How does it feel to be a “real housewife”?
It’s great; it’s beautiful. When I was walking down the aisle, I wasn’t thinking about what I looked like or who was there. I was just so happy to be marrying Jason. I love being married to him. I feel like everything came together.
What shocked you most about parenting?
Breastfeeding is the hardest thing. I could write ten New York Times bestsellers before I’ll be good at breastfeeding. It’s a very demanding, difficult, rewarding, worthwhile thing. Another surprising thing is that you don’t sit still; you don’t get a minute of peace. You’re up changing, bathing, breastfeeding, or pumping. I’m not complaining, but I didn’t realize it was every second of the day. I didn’t realize babies woke up every three hours. That was news to me when she was born.
How do you and Jason differ in your parenting skills?
I’m stricter. I want her to know you have to be in the crib sometimes when your eyes are open and you’re not held. If she’s crying, there’s probably something wrong, but in general, Jason would sit on the couch for an hour and hold her where I really want to get her used to the regimen.
Are the rumors that you’re trying for baby #2 true?
Jason would like to try now but I would break down. No, we aren’t trying now since we can’t have sex, and no, we aren’t trying when we can have sex. I need to process and digest and adjust to having a baby. I know I’m older and have to get on it, but whatever happens, happens.
Do you have mommy friends that give you advice?

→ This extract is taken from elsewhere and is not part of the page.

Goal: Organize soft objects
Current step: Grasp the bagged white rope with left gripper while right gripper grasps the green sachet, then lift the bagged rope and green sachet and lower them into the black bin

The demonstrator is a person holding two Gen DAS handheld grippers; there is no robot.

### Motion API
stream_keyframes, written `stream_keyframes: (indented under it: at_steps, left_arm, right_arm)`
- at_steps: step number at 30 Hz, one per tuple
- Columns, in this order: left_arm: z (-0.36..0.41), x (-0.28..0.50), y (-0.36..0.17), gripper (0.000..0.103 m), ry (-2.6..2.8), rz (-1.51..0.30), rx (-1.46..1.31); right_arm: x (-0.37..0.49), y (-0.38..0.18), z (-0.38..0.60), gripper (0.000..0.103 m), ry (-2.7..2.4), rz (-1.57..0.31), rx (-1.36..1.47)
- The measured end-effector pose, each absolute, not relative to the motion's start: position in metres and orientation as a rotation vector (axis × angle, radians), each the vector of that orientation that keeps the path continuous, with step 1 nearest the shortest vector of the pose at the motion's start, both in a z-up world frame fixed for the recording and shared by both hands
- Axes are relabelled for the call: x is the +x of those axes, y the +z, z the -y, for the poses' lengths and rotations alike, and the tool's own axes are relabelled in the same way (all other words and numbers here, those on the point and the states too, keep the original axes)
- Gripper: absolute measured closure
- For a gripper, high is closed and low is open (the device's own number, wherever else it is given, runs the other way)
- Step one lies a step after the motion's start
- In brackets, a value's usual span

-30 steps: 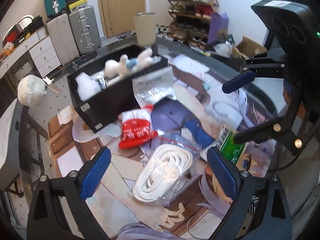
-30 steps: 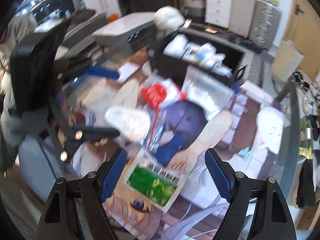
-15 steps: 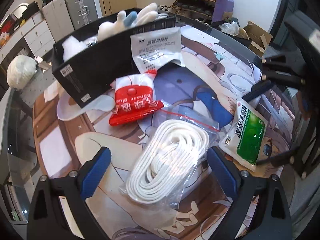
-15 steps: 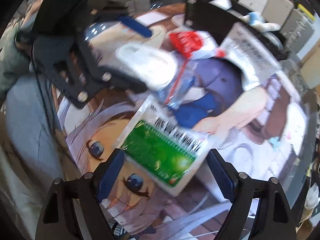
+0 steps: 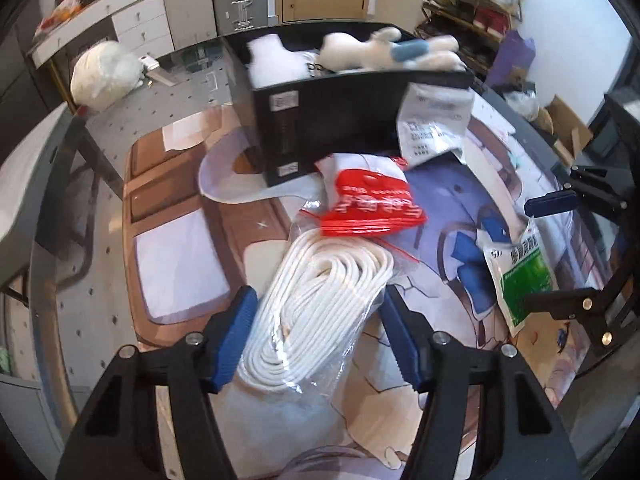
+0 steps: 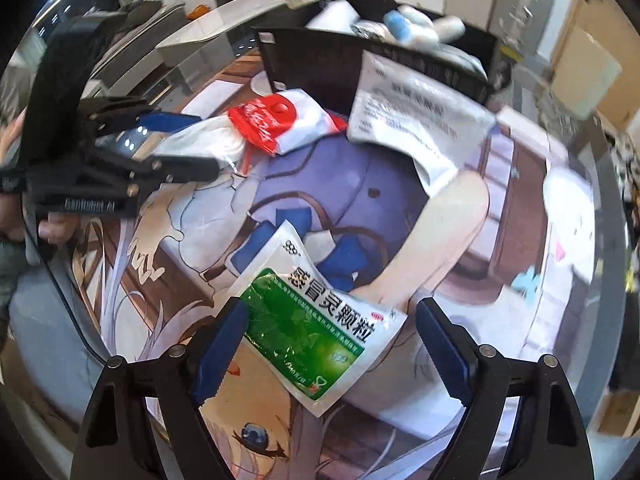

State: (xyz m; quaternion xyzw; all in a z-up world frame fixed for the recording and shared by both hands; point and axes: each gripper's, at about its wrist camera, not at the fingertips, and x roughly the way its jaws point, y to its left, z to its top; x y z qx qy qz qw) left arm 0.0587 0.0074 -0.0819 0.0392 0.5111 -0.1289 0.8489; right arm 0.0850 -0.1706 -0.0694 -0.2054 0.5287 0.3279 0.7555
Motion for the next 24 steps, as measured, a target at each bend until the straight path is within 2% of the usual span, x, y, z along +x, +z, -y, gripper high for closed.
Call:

On a case-by-case basis. I didn’t read any of the books. If I have an issue, like breastfeeding, I’ll ask my girlfriends, but in general I’m not a big fan of unsolicited advice because I don’t know any perfect people, so therefore I don’t know any perfect mothers. It’s been baby college for Jason and me. We learn a lot from the nurses, but I don’t take everyone’s advice. If I want advice, I’ll ask for it.
Do you think it’s important to maintain your sense of style post-baby?
I don’t have a sense of style. I’m still wearing maternity clothes because I’m too cheap to buy new things. My goal is to be more stylish and take chances and wear fashionable clothes, but the first effort is to brush your hair and put some make-up on. I walk out of my house like an animal at night in my pajamas walking my dog. You have to get it together and that won’t be easy for me unless I’m going out in public.
It seems like you and Jason have a great balance.
I wouldn’t want a guy that was jumping in front of the camera like Spencer Pratt. Jason doesn’t like doing the show, but he says, “If this is good for you and this is good for our family, I’ll do it.’ And he’s got my sense of humor. We’re both idiots, so that’s good.